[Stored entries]
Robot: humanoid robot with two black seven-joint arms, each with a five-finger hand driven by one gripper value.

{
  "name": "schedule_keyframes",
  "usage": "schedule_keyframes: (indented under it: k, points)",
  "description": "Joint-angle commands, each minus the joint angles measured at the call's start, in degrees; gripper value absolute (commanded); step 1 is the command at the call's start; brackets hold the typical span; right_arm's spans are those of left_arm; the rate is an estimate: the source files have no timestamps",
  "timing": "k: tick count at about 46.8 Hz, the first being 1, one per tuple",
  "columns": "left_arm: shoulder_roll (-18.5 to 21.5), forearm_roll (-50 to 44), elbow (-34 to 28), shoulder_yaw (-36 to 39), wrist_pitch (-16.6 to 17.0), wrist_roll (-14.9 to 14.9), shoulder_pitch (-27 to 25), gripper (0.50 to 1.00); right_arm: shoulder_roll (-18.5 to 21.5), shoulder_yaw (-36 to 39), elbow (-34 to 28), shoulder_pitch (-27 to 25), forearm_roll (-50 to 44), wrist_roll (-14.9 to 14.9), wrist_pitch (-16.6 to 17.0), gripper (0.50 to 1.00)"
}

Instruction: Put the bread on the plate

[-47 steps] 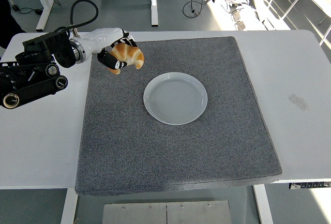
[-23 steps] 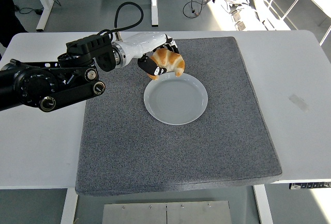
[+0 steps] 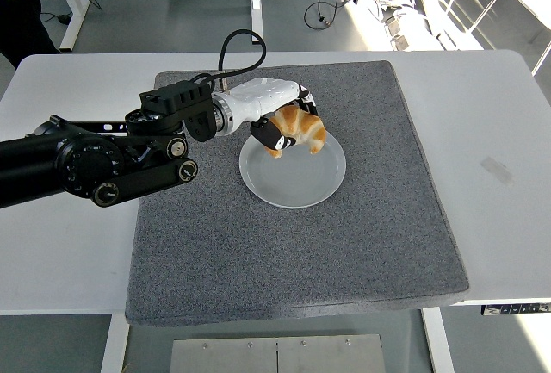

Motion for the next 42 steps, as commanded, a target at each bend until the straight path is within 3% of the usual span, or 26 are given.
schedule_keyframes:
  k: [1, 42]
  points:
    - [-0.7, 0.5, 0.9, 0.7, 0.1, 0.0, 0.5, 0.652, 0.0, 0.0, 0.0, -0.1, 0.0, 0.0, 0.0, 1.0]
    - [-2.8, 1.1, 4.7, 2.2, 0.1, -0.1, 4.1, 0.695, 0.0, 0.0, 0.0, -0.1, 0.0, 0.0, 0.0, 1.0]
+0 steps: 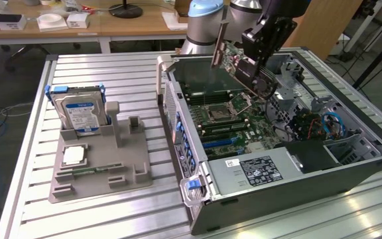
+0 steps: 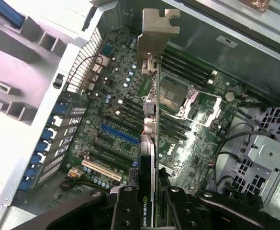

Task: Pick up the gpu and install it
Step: 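Insert the gpu into the slot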

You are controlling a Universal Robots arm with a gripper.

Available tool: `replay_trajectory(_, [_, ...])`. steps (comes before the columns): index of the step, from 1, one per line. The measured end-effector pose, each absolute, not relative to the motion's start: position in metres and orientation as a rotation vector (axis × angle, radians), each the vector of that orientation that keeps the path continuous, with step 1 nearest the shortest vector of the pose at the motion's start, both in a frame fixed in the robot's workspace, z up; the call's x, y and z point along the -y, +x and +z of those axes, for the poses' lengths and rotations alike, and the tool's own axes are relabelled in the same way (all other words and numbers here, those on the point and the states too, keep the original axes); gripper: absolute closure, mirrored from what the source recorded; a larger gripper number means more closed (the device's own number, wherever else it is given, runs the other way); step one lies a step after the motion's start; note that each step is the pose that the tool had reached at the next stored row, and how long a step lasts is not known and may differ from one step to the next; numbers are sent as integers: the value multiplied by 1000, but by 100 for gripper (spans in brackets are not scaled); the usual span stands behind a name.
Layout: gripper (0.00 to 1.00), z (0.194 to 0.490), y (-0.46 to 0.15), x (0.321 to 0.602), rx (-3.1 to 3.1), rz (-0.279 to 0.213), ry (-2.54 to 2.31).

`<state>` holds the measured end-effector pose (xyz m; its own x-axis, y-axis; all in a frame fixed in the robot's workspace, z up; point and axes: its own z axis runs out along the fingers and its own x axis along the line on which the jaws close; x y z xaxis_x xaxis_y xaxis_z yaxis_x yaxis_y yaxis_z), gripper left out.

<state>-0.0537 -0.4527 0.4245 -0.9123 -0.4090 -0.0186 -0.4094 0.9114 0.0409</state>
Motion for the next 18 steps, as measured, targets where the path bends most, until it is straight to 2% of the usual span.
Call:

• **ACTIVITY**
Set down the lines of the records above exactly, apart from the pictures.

• **RESULT BELOW**
Robot: humanoid robot with two black seven-joint arms, each with a five-finger hand driven by one gripper value.

{
  "name": "schedule_keyframes",
  "usage": "schedule_keyframes: (indented under it: k, points)",
  "description": "Joint-angle commands, each minus the joint angles measured at the call's start, in degrees; gripper value absolute (commanded); step 1 is the command at the call's start; brackets hold the typical span; right_arm's spans are those of left_arm; the rate is an estimate: the source files have no timestamps",
  "timing": "k: tick count at about 46.8 Hz, the first being 1, one per tuple",
  "columns": "left_arm: shoulder_roll (-18.5 to 21.5), forearm_roll (-50 to 44), elbow (-34 to 28), shoulder_yaw (-36 to 39), wrist_pitch (-16.6 to 17.0), wrist_roll (-14.9 to 14.9), shoulder_pitch (-27 to 25), gripper (0.50 to 1.00); right_arm: shoulder_roll (-18.5 to 21.5), shoulder_yaw (-36 to 39), elbow (-34 to 28), shoulder_pitch (-27 to 25), forearm_roll (-50 to 44), wrist_roll (-14.9 to 14.9), wrist_pitch (-16.6 to 17.0), gripper (0.50 to 1.00)"
}

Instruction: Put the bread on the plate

[-47 steps] 
[-23 steps] 
[+0 steps] 

Motion for the next 42 steps, as commanded, a target at each bend until the straight path is within 3% of the usual span, or 26 are given.
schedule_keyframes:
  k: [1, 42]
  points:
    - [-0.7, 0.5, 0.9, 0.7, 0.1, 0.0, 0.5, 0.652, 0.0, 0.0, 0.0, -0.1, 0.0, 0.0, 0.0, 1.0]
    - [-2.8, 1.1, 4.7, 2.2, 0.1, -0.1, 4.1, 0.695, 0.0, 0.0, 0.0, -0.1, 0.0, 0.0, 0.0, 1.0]
+0 steps: 
+0 steps: 

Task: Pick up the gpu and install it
Step: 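Insert the gpu into the slot
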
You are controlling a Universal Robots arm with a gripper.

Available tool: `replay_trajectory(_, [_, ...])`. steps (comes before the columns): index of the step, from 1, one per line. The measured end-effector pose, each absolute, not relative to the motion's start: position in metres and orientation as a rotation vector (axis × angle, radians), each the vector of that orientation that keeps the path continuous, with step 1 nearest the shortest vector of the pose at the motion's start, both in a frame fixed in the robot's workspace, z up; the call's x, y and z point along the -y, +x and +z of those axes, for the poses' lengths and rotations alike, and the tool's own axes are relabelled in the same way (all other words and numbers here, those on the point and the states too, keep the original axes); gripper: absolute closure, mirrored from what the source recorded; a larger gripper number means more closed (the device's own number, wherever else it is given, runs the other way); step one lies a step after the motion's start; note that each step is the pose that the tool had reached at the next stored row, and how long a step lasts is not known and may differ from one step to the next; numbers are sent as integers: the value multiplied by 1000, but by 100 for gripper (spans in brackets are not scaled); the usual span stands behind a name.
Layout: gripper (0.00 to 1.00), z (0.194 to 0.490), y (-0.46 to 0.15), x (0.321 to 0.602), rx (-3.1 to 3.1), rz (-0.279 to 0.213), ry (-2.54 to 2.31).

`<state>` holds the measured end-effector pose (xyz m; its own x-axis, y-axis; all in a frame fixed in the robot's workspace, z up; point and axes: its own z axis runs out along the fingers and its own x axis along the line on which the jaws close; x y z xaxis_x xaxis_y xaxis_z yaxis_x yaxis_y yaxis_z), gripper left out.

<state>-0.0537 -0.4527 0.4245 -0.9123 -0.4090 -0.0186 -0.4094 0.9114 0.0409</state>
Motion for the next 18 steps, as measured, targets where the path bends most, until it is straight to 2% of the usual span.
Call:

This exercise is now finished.